La Royal Horticultural Society a mis à jour en 2023 sa fiche « Narcissus for naturalising » pour recommander des narcisses miniatures spécifiquement sélectionnés. Ces variétés se rapprochent de la silhouette de N. pseudonarcissus subsp. lobularis, avec une meilleure tolérance aux conditions climatiques actuelles. Pour un premier essai en pleine terre, ces narcisses naturalisants sont le choix le plus fiable.

Toxicité des bulbes de narcisses et jonquilles : un point de vigilance
Tous les narcisses, jonquilles comprises, contiennent de la lycorine et d’autres alcaloïdes toxiques concentrés dans le bulbe. La confusion est fréquente avec des bulbes comestibles comme l’oignon ou l’échalote, surtout au moment du stockage automnal.

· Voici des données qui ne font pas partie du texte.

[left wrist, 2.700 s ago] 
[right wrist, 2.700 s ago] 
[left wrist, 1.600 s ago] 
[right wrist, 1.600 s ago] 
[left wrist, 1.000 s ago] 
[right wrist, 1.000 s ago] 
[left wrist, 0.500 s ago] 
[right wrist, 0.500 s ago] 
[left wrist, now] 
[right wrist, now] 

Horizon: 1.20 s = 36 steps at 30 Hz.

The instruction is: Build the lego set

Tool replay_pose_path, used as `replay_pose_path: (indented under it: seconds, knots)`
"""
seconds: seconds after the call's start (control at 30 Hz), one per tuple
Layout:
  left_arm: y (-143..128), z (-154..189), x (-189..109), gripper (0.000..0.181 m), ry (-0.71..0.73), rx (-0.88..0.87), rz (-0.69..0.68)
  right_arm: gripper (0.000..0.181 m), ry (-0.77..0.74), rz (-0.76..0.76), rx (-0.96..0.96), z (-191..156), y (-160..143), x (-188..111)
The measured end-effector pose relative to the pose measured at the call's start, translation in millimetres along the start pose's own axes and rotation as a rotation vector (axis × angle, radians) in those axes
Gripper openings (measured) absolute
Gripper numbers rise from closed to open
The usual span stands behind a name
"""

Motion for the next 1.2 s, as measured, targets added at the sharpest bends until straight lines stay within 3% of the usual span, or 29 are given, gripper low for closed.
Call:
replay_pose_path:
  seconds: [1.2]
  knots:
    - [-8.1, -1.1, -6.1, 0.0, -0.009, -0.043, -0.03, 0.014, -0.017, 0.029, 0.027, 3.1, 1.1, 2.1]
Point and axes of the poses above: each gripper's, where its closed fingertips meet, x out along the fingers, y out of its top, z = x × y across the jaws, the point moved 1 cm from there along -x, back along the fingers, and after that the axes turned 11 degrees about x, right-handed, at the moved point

En Belgique, la campagne « Plantes toxiques au jardin » de l’AFSCA impose depuis 2021 aux jardineries d’indiquer clairement la toxicité des bulbes de narcisses sur l’étiquetage ou la signalétique en rayon. En France, aucune obligation équivalente n’existe à ce stade, ce qui renforce la nécessité pour le jardinier débutant de stocker les bulbes de narcisses séparément des bulbes alimentaires.
- Ne jamais entreposer des bulbes de narcisses dans un cellier ou une cuisine à proximité d’oignons ou d’ail
- Porter des gants lors de la manipulation prolongée : la sève peut provoquer des dermatites de contact chez les personnes sensibles
- En présence d’enfants ou d’animaux domestiques, privilégier une plantation en massif surélevé ou en pot hors de portée
Narcisse ou jonquille en jardinerie : lire l’étiquette sans se tromper
Les divisions horticoles numérotées de 1 à 13 par la RHS sont le seul repère fiable. La division 1 regroupe les narcisses trompette. La division 7 correspond aux hybrides Jonquilla. La division 13 rassemble les espèces botaniques, dont N. jonquilla et N. pseudonarcissus sous leurs formes sauvages.
Un sachet mentionnant « jonquille » sans numéro de division ni nom latin peut contenir à peu près n’importe quel narcisse jaune. Le numéro de division sur l’étiquette est la seule garantie de savoir ce que vous plantez. Nous recommandons de privilégier les fournisseurs qui indiquent au minimum le nom d’espèce ou le numéro de division, plutôt que ceux qui se contentent d’un nom vernaculaire.
La différence entre narcisse et jonquille n’est pas une question de couleur ni de taille de fleur. C’est une question de taxonomie, de morphologie foliaire et de structure de la couronne. Retenir ces trois critères suffit pour acheter les bons bulbes, anticiper leur comportement au jardin et éviter les déceptions à la sortie de l’hiver.